— Data block —
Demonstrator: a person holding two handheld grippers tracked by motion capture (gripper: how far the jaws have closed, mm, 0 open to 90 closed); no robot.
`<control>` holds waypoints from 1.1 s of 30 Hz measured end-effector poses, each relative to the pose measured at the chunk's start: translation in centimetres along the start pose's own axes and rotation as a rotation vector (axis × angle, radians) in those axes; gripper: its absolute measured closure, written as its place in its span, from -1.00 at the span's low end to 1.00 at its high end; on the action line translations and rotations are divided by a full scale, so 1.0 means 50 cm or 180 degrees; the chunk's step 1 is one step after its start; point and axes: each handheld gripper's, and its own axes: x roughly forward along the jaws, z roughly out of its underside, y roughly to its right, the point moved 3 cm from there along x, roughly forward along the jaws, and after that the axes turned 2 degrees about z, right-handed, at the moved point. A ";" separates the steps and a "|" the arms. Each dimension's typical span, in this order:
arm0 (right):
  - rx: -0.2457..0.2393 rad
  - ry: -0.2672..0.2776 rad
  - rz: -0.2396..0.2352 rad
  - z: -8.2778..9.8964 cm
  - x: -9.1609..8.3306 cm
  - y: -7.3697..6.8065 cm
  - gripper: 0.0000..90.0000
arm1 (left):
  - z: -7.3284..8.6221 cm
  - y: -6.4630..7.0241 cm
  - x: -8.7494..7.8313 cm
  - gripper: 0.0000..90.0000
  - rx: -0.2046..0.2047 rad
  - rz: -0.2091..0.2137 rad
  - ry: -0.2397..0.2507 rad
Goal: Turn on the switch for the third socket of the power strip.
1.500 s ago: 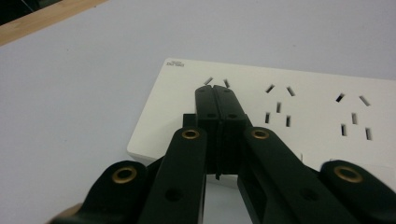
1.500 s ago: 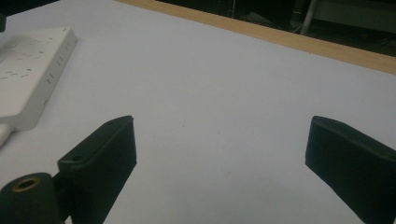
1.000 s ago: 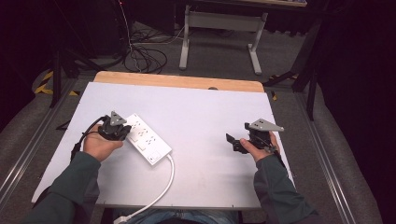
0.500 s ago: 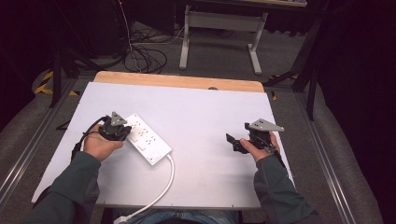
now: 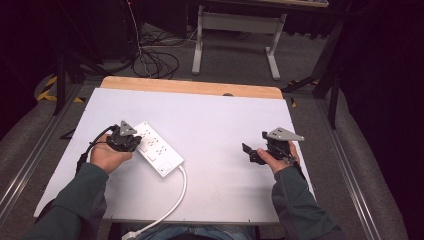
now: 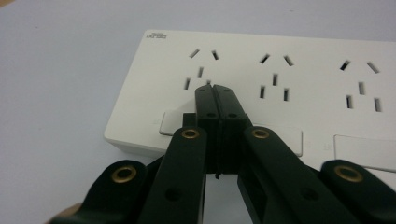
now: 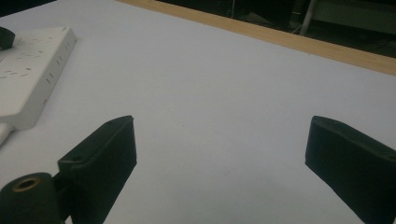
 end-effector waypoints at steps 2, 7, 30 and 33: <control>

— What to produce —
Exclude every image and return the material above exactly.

— Answer section —
Demonstrator: a person holding two handheld grippers tracked by motion capture (gripper: how far the jaws have closed, mm, 0 open to 90 closed); no robot.
`<control>` holds waypoints from 1.1 s of 30 Hz measured end-effector poses, each relative to the pose measured at the chunk's start: translation in centimetres along the start pose's own axes and rotation as a rotation vector (axis × angle, radians) in those axes; gripper: its absolute measured closure, written as its place in its span, from -1.00 at the span's low end to 1.00 at its high end; on the action line translations and rotations are divided by a full scale, so 1.0 means 50 cm or 180 degrees; the chunk's step 1 is one step after its start; point and axes: each handheld gripper's, and its own axes: x roughly forward along the jaws, z roughly out of its underside, y roughly to its right, the point moved 3 cm from there along x, roughly forward along the jaws, and after that the axes turned 2 degrees about z, right-handed, at the moved point. A ";" separates the steps and a "|" the arms. Each dimension's typical span, in this order:
arm0 (right):
  - rx: -0.2457..0.2393 rad
  - ry: -0.2672..0.2776 rad
  - rz: -0.2396..0.2352 rad
  - z: -8.2778..9.8964 cm
  - x: -9.1609..8.3306 cm
  - y: -7.3697..6.8065 cm
  - gripper: 0.0000..90.0000
arm1 (left):
  - z: -7.3284..8.6221 cm
  - y: -6.4630..7.0241 cm
  - x: -8.7494..7.8313 cm
  - gripper: 0.0000..90.0000
  - rx: -0.2046..0.2047 rad
  - rz: -0.2091..0.2137 rad
  - ry: -0.2397..0.2507 rad
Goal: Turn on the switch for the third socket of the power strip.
1.500 s ago: 
1.500 s ago: 
1.000 s ago: 
0.500 s ago: 
now: 
now: 
now: 
 end-effector waypoints at steps 2, 7, 30 and 33: <control>

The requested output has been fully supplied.